◆ DIRECTIONS FOR THIS TASK:
Below are the records; repeat exactly their lines between the line holding "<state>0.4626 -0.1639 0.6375" and the line holding "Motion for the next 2", inclusive, skipping the pictures.

◆ EXERCISE MATERIALS:

* * *

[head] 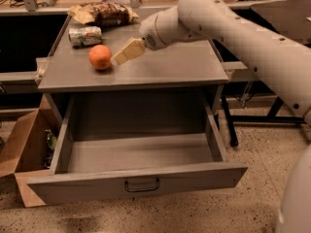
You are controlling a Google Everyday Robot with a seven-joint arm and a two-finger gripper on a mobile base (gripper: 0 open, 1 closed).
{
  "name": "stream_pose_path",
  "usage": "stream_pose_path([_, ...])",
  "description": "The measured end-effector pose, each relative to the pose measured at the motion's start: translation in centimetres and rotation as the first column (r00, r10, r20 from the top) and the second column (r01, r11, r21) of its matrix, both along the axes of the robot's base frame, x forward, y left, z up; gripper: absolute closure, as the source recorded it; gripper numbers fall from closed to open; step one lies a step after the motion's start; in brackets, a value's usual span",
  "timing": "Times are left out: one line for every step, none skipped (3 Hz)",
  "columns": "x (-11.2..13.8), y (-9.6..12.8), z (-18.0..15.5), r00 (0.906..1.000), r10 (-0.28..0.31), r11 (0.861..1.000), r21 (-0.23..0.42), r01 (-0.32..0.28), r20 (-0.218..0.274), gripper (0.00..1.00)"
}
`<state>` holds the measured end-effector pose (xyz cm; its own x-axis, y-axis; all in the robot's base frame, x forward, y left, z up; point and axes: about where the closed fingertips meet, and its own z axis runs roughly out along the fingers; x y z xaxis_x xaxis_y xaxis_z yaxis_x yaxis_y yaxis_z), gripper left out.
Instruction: Place orange into top drawer
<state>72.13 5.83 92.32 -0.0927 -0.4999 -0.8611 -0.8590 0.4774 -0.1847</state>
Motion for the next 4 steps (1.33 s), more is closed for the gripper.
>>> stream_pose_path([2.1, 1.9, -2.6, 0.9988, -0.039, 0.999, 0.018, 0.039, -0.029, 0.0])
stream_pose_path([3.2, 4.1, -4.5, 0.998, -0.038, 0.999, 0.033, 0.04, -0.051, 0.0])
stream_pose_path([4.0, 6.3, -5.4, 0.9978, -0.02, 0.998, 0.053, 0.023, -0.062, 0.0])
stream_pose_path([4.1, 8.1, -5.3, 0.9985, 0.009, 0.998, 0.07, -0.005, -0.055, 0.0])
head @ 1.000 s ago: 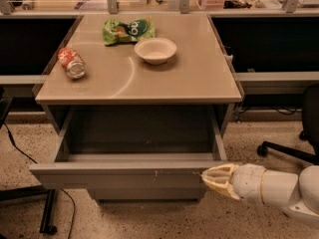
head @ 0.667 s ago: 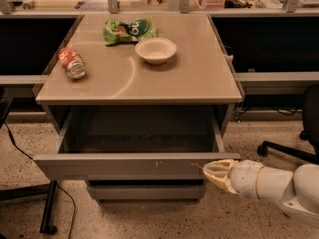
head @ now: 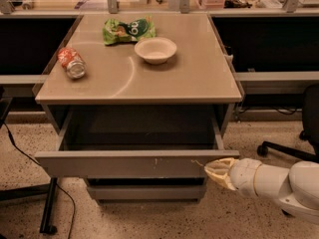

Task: Close top drawer

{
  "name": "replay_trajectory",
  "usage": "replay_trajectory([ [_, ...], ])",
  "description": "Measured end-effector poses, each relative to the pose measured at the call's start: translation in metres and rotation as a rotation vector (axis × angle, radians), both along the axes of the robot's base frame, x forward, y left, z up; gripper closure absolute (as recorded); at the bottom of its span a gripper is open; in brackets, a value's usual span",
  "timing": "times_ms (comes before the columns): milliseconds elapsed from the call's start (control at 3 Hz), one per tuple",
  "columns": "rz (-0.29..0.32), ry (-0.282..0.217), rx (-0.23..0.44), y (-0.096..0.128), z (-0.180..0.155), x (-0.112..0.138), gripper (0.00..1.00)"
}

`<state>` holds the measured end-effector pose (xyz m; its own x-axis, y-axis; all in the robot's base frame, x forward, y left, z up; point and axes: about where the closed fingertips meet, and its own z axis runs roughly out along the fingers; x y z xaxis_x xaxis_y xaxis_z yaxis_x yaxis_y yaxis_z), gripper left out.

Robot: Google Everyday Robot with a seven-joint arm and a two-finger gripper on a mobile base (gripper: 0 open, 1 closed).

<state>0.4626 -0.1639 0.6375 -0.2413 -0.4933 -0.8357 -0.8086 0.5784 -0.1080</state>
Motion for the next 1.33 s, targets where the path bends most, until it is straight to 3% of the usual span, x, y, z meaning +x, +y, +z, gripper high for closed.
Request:
replay_trajectory([
  [667, -0.028, -0.044, 0.005, 0.004, 0.001, 0.034, 1.0],
  [1000, -0.071, -0.092, -0.003, 0.001, 0.009, 0.073, 1.0],
  [1333, -0.079, -0.101, -0.003, 0.001, 0.011, 0.08, 1.0],
])
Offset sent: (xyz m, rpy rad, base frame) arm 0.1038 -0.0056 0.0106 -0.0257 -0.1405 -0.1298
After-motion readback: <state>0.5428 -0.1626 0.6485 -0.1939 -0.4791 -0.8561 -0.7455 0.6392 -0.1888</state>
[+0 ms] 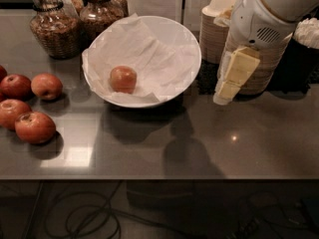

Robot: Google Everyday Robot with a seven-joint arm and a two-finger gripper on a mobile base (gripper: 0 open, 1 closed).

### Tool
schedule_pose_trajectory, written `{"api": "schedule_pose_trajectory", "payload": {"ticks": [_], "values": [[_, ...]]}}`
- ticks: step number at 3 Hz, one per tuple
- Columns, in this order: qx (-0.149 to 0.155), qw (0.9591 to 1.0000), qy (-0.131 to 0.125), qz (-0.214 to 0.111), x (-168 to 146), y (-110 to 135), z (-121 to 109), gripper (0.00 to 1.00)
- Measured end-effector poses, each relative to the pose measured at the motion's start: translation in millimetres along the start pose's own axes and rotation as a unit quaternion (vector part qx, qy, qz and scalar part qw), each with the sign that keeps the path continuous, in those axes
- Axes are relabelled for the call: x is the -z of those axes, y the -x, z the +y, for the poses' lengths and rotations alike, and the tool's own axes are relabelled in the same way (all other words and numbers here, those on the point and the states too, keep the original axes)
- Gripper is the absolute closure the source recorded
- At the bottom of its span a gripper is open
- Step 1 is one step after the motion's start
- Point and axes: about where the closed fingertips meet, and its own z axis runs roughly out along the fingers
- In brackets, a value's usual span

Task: Pick apple from white bowl

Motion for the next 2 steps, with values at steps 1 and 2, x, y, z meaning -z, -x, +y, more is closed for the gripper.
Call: {"api": "schedule_pose_trajectory", "payload": {"ticks": [1,2], "values": [[0.019,0.9979,0.010,-0.062,-34.4,38.4,-28.1,0.00],[0.044,0.9929,0.022,-0.108,-60.4,77.4,-46.7,0.00]]}}
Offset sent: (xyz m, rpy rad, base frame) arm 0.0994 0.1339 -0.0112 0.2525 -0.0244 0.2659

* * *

◆ OUTPUT OF THE TASK:
<state>0.4626 -0.1639 0.6375 -0.2413 -0.4933 -0.8357 -0.8086 0.5784 -0.1080</state>
Motion for the next 1.33 s, targets where the path bends most, until it is straight to 3% of the usual span, x, y, z meaning +x, +y, +z, gripper high for closed.
Request:
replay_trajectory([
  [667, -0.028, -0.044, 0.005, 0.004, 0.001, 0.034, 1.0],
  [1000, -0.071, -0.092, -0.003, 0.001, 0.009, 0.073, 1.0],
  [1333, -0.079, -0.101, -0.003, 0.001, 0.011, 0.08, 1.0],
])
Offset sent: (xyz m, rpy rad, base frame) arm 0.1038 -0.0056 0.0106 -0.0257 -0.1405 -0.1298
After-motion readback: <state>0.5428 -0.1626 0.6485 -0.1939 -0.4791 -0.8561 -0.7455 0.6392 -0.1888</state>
[+0 ms] 

Robot: Google Everyday Robot with a seven-joint arm and a two-finger gripper on a mobile base (gripper: 0 open, 1 closed).

### Tool
schedule_pose_trajectory, written `{"api": "schedule_pose_trajectory", "payload": {"ticks": [_], "values": [[_, ...]]}}`
- ticks: step number at 3 Hz, one per tuple
- Columns, in this order: qx (-0.149 to 0.155), qw (0.9591 to 1.0000), qy (-0.131 to 0.125), qz (-0.214 to 0.111), x (-168 to 146), y (-110 to 135), z (-121 to 109), gripper (0.00 to 1.00)
- Measured end-effector poses, each relative to the pose measured at the motion's start: translation in millimetres along the start pose's own axes and rotation as a unit quaternion (vector part qx, qy, qz and scalar part qw), each with the sign that keeps the path continuous, in those axes
- Axes are relabelled for the call: x is the -z of those axes, y the -x, z the +y, for the poses' lengths and rotations alike, and the tool's own axes are relabelled in the same way (all other words and numbers here, those on the point and the states too, keep the original axes)
- Gripper is the absolute closure the source recorded
- At the bottom of its span a gripper is open
- Step 1 is one step after the motion's start
- Point and axes: about where the closed fingertips meet, and its own z axis runs roughly out along the fingers
- In brackets, a value's usual span

Task: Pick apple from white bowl

Motion for the next 2 steps, with values at steps 1 and 2, x, y, z meaning -z, -x, +y, more is closed for the gripper.

The required output has now been supplied.